▶

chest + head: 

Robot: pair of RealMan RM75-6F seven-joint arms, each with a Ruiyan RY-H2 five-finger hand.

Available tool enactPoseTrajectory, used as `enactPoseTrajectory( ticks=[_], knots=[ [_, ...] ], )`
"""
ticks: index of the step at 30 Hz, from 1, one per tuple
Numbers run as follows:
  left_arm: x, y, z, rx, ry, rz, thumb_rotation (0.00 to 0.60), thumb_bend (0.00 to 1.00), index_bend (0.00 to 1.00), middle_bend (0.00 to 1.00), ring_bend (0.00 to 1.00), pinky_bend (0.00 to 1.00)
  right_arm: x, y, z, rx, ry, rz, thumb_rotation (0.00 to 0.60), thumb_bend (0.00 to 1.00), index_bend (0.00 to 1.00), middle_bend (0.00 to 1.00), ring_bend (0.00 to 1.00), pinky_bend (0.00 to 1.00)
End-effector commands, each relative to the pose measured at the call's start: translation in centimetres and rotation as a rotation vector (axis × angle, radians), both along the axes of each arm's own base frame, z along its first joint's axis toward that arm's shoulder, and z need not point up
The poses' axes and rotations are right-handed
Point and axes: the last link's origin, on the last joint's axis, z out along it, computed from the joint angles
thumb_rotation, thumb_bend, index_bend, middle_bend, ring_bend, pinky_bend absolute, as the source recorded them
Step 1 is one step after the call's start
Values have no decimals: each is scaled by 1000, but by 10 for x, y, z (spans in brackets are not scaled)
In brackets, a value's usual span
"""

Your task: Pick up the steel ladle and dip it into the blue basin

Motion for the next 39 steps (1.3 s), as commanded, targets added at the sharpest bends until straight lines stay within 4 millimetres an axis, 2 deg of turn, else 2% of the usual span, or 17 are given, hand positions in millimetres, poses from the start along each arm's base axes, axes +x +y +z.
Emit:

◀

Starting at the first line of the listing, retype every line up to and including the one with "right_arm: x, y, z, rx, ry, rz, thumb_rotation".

chest + head: 

Robot: pair of RealMan RM75-6F seven-joint arms, each with a Ruiyan RY-H2 five-finger hand.

Available tool enactPoseTrajectory, used as `enactPoseTrajectory( ticks=[_], knots=[ [_, ...] ], )`
"""
ticks: index of the step at 30 Hz, from 1, one per tuple
Numbers run as follows:
  left_arm: x, y, z, rx, ry, rz, thumb_rotation (0.00 to 0.60), thumb_bend (0.00 to 1.00), index_bend (0.00 to 1.00), middle_bend (0.00 to 1.00), ring_bend (0.00 to 1.00), pinky_bend (0.00 to 1.00)
  right_arm: x, y, z, rx, ry, rz, thumb_rotation (0.00 to 0.60), thumb_bend (0.00 to 1.00), index_bend (0.00 to 1.00), middle_bend (0.00 to 1.00), ring_bend (0.00 to 1.00), pinky_bend (0.00 to 1.00)

Nothing remains to be answered in this exercise.